Схватив с прикроватной тумбочки мобильник, тварь принялась быстро клевать когтями по цифрам, настукивая телефон полиции. Она уже взяла себя в руки. Она уже не смотрела в мою сторону, зная, что у нее есть верная минута, пока пес кинется на защиту хозяйки.
Конечно, она видела мой револьвер, но чуяла дьявольским нюхом — я не стану стрелять, прежде чем не выговорюсь дотла.
Но я не дала ей этой минуты.
На ее несчастье, на столике у входа красовалась плетеная корзинка, полная спелых фруктов: корзинка Красной Шапочки.
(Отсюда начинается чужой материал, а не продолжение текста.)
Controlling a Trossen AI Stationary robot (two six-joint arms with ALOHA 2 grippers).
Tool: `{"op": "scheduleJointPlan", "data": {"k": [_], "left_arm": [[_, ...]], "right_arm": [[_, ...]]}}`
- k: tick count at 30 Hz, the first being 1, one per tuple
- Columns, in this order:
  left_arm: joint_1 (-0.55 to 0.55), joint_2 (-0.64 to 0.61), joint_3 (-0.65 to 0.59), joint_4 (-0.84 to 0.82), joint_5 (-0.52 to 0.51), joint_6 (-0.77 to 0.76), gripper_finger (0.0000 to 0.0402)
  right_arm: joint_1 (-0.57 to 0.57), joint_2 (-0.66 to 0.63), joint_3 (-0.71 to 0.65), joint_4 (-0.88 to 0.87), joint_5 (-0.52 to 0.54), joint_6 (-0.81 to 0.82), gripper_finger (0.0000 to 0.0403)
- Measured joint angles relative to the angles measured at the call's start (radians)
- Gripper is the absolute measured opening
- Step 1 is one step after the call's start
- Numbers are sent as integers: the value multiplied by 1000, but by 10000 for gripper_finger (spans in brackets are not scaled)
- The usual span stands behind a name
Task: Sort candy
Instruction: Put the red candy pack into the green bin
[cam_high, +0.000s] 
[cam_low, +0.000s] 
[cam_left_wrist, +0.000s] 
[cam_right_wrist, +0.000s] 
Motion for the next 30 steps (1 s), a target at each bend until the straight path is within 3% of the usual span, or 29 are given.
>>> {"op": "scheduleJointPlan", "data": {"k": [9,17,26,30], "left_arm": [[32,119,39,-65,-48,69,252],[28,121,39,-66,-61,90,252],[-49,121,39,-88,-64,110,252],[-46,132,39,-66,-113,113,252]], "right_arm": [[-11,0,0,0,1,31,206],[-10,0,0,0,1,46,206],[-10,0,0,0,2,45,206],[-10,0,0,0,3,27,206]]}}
Я схватила сверху наливное яблочко и — ого! — запустила его прямо в сукин лоб. Только сделав замах, я поняла, что фрукт декоративный, ненастоящий. Это был увесистый шар из цветного стекла, который угодил — разумеется! — точно туда, куда надо: в лоб. От удара стерва уронила на колени мобильник и, откинувшись затылком на кроватную спинку, потеряла сознание.
Теперь настал черед Кербера.
С рычанием ада пес кинулся на врага, распахнув пещеру с клыками. Я не хотела его убивать и не убила. Я только снова спокойно кинула фруктом — и рука возмездия попала литой грушей из темно-зеленой смальты прямиком в пасть. Тяжелый кляп, как клин топора, с всхлипом вошел ровнехонько в самую глубь алой глотки собаки, и дог стал жалобно кататься по полу, пытаясь высвободиться от моего снаряда. Бедный пес, надеюсь, ты выжил…
Победы рока меня даже не удивляли, повторяю, раз судьба привела меня к цели, это ее дело — поразить мишень в черное яблочко.